Jonathan David si è raccontato in un’intervista concessa a La Repubblica. Il centravanti canadese ha parlato dei suoi primi mesi alla Juventus, ripercorrendo le varie tappe che hanno segnato il suo percorso. L’attaccante ha poi parlato del suo futuro e del possibile arrivo di Youssef En-Nesyri. Qui sotto le sue dichiarazioni:
La scelta della Juventus? “Sono cosciente di non aver rispettato le aspettative, ma sto cercando di accelerare i tempi. Non mi sono pentito della scelta che ho fatto e la rifarei. Il tempo metterà a posto le cose”.

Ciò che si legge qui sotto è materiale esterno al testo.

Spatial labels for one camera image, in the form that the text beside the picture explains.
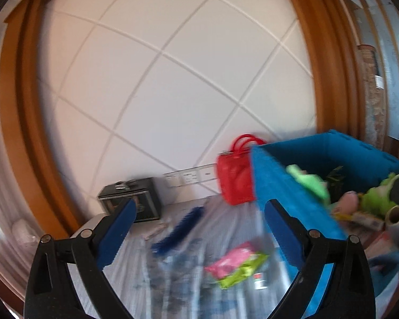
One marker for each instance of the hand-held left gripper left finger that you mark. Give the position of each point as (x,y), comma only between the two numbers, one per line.
(116,236)

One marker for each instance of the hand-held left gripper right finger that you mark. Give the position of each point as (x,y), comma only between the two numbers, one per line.
(284,236)

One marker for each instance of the green frog plush toy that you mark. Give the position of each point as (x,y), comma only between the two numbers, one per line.
(377,197)

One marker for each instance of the white film roll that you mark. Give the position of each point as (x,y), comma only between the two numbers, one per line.
(397,221)

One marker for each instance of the blue storage bin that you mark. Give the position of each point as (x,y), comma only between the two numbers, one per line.
(276,179)

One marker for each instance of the grey cloth-covered desktop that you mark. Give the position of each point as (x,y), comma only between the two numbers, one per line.
(186,289)

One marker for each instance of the dark gift box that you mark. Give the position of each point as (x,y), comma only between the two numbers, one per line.
(146,199)

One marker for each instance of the small white bottle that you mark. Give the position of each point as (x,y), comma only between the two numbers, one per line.
(260,280)

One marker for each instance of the light green snack packet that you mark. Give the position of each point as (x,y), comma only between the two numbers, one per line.
(244,270)

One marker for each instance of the pink snack packet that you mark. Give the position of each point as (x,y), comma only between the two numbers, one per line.
(231,261)

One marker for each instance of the pink plush toy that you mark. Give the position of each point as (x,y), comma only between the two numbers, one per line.
(347,202)

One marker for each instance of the light green plush toy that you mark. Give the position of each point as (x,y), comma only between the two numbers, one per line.
(307,181)

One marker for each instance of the blue brush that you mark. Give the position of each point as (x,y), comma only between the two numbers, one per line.
(179,231)

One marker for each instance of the red plastic handbag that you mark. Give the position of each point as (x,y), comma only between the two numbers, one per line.
(236,179)

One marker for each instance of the patterned hanging scroll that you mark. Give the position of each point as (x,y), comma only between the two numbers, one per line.
(372,99)

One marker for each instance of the sheer white curtain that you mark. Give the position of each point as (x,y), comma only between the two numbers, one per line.
(0,189)

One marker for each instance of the wooden slatted partition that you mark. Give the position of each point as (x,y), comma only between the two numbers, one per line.
(385,23)

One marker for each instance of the white wall socket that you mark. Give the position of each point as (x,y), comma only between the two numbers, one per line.
(208,173)
(190,176)
(173,179)

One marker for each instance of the wooden door frame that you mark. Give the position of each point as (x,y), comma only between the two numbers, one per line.
(329,56)
(23,106)

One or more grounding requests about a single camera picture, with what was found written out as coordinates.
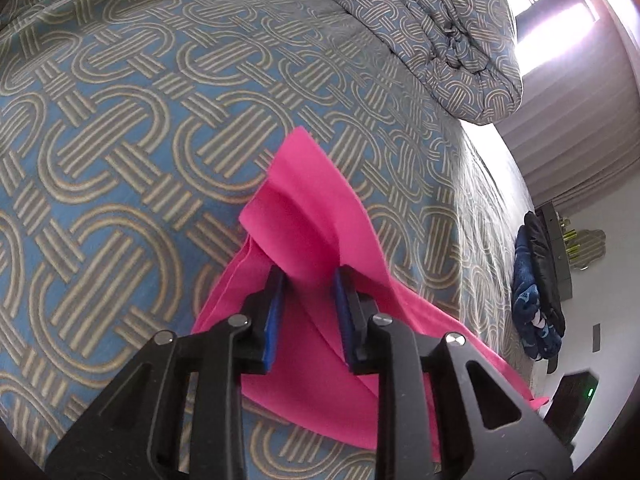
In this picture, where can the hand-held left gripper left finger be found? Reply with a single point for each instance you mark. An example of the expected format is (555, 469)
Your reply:
(274, 321)

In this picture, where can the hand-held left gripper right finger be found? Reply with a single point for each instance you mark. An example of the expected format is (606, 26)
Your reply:
(345, 311)

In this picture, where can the pink pants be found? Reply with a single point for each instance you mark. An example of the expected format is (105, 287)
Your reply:
(310, 210)

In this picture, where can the dark blue black clothes pile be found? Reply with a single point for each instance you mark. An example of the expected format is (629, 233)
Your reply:
(542, 255)

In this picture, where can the olive backpack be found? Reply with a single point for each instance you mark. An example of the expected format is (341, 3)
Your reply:
(592, 250)

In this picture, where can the green bottles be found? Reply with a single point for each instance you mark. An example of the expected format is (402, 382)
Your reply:
(570, 240)

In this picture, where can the beige curtain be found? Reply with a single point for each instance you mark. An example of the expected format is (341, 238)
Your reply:
(575, 135)

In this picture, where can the folded patterned duvet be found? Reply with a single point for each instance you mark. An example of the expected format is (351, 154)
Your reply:
(425, 25)

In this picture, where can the grey wall plate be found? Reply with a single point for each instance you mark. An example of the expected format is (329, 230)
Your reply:
(597, 337)

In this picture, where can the grey wall shelf with bottles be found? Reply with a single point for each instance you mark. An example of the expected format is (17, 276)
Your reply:
(562, 272)

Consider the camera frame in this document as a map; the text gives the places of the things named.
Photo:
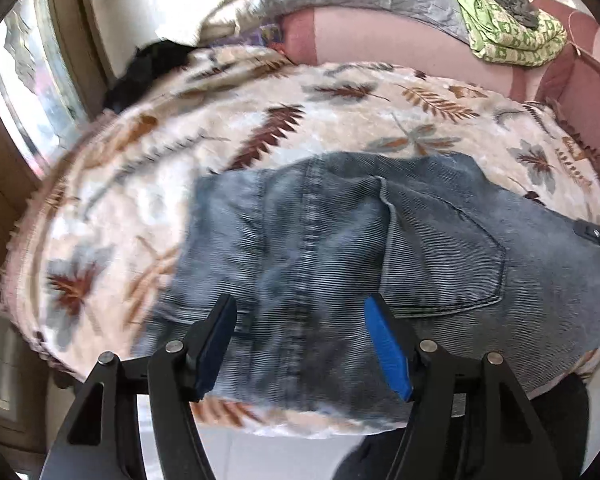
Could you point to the beige crumpled cloth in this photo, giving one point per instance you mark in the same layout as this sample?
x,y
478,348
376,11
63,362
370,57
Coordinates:
x,y
230,20

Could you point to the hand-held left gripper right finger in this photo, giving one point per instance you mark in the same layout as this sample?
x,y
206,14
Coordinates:
x,y
387,350

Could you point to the black cloth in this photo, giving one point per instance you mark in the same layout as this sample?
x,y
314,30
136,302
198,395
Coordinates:
x,y
145,70

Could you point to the patterned glass window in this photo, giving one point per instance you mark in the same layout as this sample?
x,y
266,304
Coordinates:
x,y
35,75

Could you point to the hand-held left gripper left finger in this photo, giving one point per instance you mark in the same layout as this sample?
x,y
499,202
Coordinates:
x,y
214,356

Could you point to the leaf print blanket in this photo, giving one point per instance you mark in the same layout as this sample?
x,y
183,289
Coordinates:
x,y
190,125

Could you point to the grey-blue denim pants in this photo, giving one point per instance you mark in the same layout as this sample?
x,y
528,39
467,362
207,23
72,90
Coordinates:
x,y
320,240

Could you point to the green patterned blanket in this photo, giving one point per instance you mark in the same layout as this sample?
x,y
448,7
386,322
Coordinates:
x,y
510,40

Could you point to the dark grey cloth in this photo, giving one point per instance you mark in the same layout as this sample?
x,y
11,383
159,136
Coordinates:
x,y
510,2

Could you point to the purple patterned cloth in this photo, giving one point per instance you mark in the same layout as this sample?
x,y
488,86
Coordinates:
x,y
267,35

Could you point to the person's left leg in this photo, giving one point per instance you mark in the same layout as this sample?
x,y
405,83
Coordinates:
x,y
367,460

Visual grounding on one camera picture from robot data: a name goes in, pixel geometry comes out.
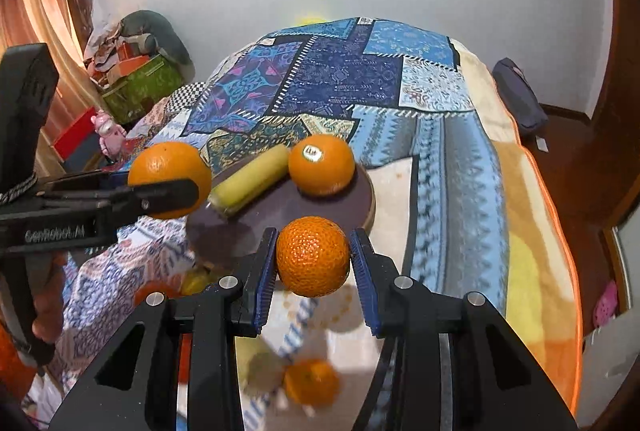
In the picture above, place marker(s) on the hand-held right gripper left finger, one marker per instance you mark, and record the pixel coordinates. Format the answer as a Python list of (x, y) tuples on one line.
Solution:
[(264, 283)]

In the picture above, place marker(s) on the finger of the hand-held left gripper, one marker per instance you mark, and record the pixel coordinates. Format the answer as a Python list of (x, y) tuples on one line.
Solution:
[(95, 179), (165, 198)]

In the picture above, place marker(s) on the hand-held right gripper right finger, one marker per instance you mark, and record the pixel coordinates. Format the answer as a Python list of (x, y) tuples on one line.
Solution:
[(363, 283)]

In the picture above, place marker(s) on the smooth large orange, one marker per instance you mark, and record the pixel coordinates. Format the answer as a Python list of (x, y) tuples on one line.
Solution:
[(167, 163)]

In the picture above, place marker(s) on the rough-skinned orange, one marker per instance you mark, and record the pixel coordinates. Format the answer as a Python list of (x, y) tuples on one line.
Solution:
[(312, 256)]

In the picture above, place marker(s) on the round brown wooden plate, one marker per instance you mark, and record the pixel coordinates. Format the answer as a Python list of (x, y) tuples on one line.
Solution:
[(280, 216)]

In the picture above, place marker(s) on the person's left hand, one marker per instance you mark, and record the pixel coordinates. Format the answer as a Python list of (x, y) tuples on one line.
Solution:
[(50, 306)]

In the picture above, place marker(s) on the pink toy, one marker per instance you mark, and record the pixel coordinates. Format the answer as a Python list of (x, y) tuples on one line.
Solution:
[(109, 133)]

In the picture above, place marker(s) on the red box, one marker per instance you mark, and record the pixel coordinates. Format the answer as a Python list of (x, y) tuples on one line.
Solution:
[(75, 133)]

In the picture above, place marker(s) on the yellow fruit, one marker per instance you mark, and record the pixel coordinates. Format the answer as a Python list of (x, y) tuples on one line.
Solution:
[(196, 282)]

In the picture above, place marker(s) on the yellow-green banana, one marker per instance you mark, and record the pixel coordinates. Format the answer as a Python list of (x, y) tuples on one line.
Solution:
[(250, 183)]

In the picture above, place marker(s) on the pale green fruit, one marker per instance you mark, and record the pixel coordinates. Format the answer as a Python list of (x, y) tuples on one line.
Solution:
[(264, 371)]

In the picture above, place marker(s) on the small orange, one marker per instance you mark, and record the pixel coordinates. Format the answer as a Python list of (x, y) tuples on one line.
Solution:
[(152, 288), (312, 381)]

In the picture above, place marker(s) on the pile of clothes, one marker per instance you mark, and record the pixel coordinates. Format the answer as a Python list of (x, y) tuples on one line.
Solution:
[(107, 48)]

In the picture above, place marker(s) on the green cardboard box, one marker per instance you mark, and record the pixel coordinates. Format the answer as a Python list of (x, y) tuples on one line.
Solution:
[(140, 88)]

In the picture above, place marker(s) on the orange curtain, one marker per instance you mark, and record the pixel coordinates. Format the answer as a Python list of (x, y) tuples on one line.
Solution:
[(35, 6)]

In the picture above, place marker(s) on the black white checkered cloth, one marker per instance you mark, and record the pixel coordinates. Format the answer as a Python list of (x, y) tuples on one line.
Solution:
[(185, 95)]

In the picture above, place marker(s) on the orange cardboard box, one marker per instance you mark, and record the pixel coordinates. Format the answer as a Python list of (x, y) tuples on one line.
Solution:
[(127, 67)]

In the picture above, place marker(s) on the orange with white sticker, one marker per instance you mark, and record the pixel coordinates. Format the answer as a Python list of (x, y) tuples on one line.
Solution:
[(322, 166)]

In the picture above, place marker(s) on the grey cushion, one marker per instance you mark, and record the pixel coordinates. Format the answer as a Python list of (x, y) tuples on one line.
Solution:
[(160, 33)]

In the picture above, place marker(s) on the orange yellow fleece blanket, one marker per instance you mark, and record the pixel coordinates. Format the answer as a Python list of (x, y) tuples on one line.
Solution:
[(530, 231)]

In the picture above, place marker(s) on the blue patchwork blanket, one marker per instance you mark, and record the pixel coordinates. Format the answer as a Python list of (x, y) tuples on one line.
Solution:
[(345, 76)]

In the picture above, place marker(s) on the navy blue bag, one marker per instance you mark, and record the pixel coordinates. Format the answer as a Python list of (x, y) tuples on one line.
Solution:
[(517, 96)]

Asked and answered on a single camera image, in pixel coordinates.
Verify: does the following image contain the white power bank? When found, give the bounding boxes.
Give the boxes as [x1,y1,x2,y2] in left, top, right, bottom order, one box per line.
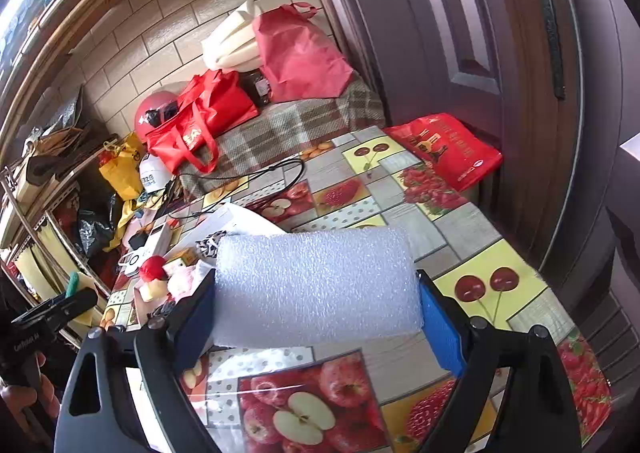
[144,222,173,256]

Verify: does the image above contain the red plush toy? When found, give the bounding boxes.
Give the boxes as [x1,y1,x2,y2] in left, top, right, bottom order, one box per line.
[139,255,169,283]

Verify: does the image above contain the red gift bag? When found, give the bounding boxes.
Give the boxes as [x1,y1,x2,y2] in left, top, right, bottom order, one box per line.
[384,113,503,193]

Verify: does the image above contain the black plastic bag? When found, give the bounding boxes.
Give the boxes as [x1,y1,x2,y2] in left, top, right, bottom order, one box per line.
[75,193,118,259]

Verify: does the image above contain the small dark jar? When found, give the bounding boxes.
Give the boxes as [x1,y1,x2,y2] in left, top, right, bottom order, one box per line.
[240,68,273,108]

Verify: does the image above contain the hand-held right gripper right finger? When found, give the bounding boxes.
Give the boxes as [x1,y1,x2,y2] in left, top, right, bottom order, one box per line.
[416,269,583,453]

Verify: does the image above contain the zebra print cloth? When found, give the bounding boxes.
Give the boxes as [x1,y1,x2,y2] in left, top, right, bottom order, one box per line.
[195,229,228,261]

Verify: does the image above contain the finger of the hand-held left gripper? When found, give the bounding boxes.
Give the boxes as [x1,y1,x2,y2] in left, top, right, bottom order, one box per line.
[47,286,99,329]

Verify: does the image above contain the pink paper bag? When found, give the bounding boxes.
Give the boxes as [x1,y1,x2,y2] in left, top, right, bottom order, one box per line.
[252,2,355,104]

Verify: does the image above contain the dark purple door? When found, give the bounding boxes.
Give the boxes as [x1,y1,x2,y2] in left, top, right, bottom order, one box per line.
[292,0,640,384]

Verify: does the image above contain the metal shelf rack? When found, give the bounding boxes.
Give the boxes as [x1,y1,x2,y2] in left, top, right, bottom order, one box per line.
[0,133,121,349]

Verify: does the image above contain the black cable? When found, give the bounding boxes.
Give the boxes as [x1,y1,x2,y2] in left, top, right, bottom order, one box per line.
[167,158,306,220]

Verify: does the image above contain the white round-dial device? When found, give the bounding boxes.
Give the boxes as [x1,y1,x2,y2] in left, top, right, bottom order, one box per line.
[117,249,151,278]

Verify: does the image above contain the cream folded bag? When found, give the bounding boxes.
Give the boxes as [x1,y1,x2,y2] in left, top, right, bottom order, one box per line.
[201,0,266,71]

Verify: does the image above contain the red helmet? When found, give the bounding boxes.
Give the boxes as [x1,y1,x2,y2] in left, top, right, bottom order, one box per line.
[134,92,185,144]

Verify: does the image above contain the black door handle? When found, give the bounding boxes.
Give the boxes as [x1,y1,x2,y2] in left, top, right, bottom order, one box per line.
[539,0,567,101]

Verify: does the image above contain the white foam block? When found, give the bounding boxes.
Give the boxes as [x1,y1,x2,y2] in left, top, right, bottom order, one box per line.
[212,227,425,349]

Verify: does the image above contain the brown cardboard sheets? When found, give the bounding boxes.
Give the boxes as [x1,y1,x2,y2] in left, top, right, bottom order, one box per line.
[20,86,118,189]

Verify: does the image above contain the white helmet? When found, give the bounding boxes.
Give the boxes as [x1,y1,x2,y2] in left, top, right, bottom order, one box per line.
[137,156,173,194]

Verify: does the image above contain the person's left hand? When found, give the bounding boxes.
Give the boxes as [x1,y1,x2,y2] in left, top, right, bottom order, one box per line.
[0,352,62,446]

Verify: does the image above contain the fruit print tablecloth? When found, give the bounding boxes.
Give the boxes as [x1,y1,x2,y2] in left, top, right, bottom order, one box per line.
[100,126,615,453]

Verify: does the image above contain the yellow plastic bag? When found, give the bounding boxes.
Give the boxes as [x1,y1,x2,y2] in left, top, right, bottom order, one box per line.
[98,132,147,201]

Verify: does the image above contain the red tote bag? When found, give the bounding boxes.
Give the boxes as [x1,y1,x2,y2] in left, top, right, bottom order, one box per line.
[146,69,261,175]

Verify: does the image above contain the white cardboard box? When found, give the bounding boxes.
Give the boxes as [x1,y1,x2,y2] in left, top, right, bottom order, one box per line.
[162,203,291,264]

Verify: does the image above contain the plaid blanket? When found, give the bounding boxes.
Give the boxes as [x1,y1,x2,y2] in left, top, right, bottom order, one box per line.
[177,76,387,199]

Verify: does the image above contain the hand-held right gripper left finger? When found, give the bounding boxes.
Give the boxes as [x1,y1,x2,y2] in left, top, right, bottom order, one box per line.
[54,269,217,453]

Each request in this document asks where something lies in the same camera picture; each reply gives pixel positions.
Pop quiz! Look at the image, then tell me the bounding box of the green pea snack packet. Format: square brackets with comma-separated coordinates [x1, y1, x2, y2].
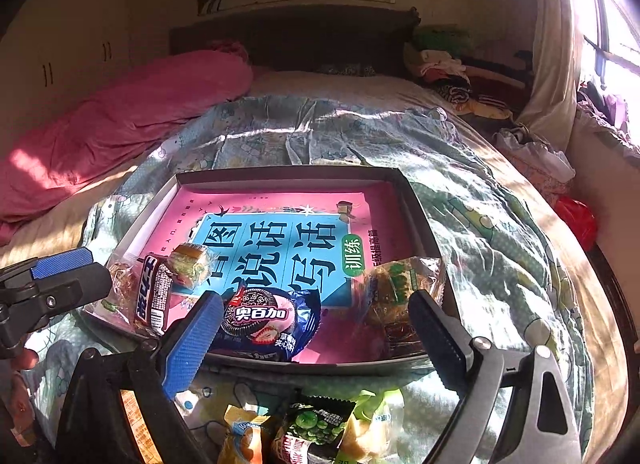
[272, 393, 357, 464]

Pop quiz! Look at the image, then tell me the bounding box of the long orange snack packet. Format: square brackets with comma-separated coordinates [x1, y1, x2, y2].
[120, 389, 153, 462]

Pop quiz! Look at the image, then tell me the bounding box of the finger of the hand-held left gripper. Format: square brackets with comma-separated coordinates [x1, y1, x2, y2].
[0, 264, 113, 360]
[0, 246, 96, 295]

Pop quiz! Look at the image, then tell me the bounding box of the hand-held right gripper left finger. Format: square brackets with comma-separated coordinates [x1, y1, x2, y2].
[55, 290, 226, 464]

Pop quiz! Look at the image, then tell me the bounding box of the dark bed headboard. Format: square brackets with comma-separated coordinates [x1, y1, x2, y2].
[167, 6, 421, 80]

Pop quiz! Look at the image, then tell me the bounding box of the shallow grey cardboard box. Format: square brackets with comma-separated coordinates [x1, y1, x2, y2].
[81, 166, 463, 379]

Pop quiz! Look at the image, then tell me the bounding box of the green printed pastry packet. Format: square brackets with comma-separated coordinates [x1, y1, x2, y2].
[361, 255, 447, 326]

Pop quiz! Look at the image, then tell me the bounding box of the small wrapped sandwich cake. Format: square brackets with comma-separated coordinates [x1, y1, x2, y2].
[167, 242, 212, 290]

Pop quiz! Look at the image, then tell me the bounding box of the white wardrobe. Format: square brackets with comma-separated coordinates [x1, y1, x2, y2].
[0, 0, 171, 145]

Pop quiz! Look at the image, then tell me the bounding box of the dark red cake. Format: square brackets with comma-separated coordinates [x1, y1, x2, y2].
[370, 316, 428, 351]

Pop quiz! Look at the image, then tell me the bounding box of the mixed coloured laundry heap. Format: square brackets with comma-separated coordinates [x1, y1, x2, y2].
[575, 71, 640, 160]

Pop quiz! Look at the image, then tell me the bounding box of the clear pastry packet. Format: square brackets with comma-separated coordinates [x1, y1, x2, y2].
[92, 251, 148, 327]

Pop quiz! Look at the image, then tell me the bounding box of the person's left hand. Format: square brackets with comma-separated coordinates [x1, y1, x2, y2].
[0, 349, 40, 374]

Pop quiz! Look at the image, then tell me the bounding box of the yellow snack packet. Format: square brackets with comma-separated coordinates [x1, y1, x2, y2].
[219, 404, 273, 464]

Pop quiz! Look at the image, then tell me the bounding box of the pink quilt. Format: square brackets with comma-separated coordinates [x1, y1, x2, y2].
[0, 39, 253, 247]

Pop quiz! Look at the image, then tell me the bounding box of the window with dark frame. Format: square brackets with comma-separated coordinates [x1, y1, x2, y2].
[565, 0, 640, 95]

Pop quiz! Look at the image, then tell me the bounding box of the red bag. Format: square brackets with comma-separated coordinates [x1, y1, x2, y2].
[555, 196, 598, 252]

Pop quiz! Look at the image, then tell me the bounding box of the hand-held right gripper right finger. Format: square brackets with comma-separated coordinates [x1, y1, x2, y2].
[407, 289, 583, 464]

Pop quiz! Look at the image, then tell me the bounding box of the beige curtain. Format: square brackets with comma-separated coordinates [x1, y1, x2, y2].
[515, 0, 596, 152]

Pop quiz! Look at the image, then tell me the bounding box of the dark brown chocolate bar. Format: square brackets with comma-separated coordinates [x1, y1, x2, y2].
[132, 253, 175, 337]

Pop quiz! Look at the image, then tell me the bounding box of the cartoon cat printed blanket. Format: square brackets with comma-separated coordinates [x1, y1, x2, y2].
[25, 94, 596, 464]

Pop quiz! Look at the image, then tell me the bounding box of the white cloth heap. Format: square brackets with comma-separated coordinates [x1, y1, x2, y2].
[492, 124, 576, 195]

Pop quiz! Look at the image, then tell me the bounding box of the blue cookie packet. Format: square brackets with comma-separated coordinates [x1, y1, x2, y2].
[217, 285, 322, 364]

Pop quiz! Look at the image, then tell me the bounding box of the folded clothes pile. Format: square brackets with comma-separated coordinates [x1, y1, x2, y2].
[402, 26, 533, 120]

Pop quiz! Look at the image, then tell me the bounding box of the pale yellow lime edged packet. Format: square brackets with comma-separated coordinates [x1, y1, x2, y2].
[335, 388, 403, 464]

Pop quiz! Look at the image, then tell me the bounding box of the pink book with blue title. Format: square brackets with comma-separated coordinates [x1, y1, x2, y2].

L’impatto con la Serie A? “Alla Juve mi sto ambientando: il calcio è molto diverso da quello francese. È come cambiare scuola, devi imparare a conoscere i compagni. Anche a Lille all’inizio faticai: segnai tre goal nei primi sei mesi, più o meno come qui. A fine anno però diventarono 13 e la stagione successiva ne feci più di 20″.
Il rigore con il Lecce? “Quel rigore me lo sono lasciato subito alle spalle: non ero dispiaciuto per me ma perché è costato la vittoria. Con il Sassuolo c’è stata quella festa collettiva per il mio goal: è stata istintiva ma non mi ha sorpreso, perché prima della partita Spalletti aveva detto parole forti che avevano unito il gruppo. Ho apprezzato molto quel momento”.
L’arrivo di En- Nesyri? “Non sono venuto qui per essere intoccabile. La continuità aiuta molto, ma il posto bisogna guadagnarselo con le prestazioni. Non avrei problemi a giocare con un’altra punta, la cosa più importante è conoscersi: è questo il processo che devo ancora completare. Bisogna arrivare al punto in cui sai sempre dove ti arriverà il pallone senza bisogno di pensare e il tuo compagno sa dove servirti senza guardare”.